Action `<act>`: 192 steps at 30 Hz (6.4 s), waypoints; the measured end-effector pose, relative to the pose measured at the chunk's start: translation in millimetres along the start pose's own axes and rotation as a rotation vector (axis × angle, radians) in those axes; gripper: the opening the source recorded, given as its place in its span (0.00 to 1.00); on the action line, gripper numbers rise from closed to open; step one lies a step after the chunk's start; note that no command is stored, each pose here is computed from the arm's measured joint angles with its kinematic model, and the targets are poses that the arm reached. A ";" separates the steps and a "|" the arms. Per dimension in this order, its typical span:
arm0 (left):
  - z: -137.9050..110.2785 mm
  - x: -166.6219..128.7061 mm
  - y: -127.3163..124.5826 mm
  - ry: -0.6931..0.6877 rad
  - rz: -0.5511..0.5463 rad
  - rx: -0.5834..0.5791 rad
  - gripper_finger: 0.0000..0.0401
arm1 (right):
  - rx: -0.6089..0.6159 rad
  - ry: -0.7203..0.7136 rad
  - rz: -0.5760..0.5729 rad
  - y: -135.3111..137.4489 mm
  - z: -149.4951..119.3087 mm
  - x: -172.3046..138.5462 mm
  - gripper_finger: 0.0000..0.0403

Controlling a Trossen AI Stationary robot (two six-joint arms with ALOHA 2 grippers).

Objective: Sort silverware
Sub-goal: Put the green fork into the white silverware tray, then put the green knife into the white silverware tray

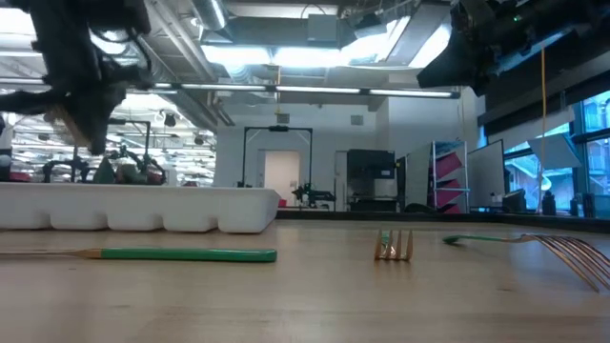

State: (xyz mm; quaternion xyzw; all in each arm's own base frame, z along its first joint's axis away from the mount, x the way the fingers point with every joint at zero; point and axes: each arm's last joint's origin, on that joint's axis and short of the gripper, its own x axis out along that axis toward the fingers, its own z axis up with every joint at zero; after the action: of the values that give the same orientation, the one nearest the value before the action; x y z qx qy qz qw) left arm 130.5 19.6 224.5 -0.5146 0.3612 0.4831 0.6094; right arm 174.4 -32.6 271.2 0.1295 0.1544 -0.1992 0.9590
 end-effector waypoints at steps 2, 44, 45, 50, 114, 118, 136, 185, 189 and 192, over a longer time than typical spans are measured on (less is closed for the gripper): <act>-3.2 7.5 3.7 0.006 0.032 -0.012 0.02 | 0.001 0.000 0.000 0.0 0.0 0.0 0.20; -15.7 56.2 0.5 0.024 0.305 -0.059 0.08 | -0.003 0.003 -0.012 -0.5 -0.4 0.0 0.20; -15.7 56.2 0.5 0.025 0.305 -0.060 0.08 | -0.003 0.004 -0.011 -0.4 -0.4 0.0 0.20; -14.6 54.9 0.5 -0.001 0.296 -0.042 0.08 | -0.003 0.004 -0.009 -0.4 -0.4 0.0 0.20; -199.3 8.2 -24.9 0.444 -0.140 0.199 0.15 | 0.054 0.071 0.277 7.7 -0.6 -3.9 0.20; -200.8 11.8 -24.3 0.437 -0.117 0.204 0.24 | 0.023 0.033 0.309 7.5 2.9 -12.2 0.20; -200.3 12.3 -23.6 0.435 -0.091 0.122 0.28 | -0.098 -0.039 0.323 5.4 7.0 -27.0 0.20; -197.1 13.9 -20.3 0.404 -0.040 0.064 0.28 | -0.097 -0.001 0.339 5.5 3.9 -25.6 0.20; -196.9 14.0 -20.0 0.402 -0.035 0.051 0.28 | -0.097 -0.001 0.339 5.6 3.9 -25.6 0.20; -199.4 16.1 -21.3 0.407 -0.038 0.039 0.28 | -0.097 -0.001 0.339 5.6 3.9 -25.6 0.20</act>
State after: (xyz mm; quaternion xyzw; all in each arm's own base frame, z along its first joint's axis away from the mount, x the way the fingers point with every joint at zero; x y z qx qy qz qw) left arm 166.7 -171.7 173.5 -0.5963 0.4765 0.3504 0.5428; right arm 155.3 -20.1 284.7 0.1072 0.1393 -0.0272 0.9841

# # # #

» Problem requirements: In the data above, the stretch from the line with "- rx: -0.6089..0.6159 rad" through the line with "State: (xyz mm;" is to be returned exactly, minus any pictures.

» Output for this exercise:
  - rx: -0.6089..0.6159 rad
  - ry: -0.7203..0.7136 rad
  - rz: -0.5760..0.5729 rad
  - y: -135.3111..137.4489 mm
  - z: -149.4951..119.3087 mm
  - x: -172.3046..138.5462 mm
  - gripper_finger: 0.0000..0.0403

Controlling a Trossen AI Stationary robot (two six-joint arms with ALOHA 2 grippers).

Objective: Sort silverware
Sub-goal: Put the green fork into the white silverware tray, then put the green knife into the white silverware tray


State: (xyz mm; quaternion xyzw; all in each arm's own base frame, z along its first joint's axis away from the mount, x the way the fingers point with every joint at zero; point and axes: each arm's last joint's origin, on that joint's axis and short of the gripper, its own x axis out along that axis toward the fingers, its own z axis up with every joint at zero; after the action: of the values that give the same orientation, the one nearest the value before the action; x y z qx qy qz qw) left arm 130.5 19.6 224.5 -0.5146 0.3612 0.4831 0.6094; right arm 174.4 -32.6 271.2 0.1295 0.1544 -0.1992 0.9590

The response is now complete.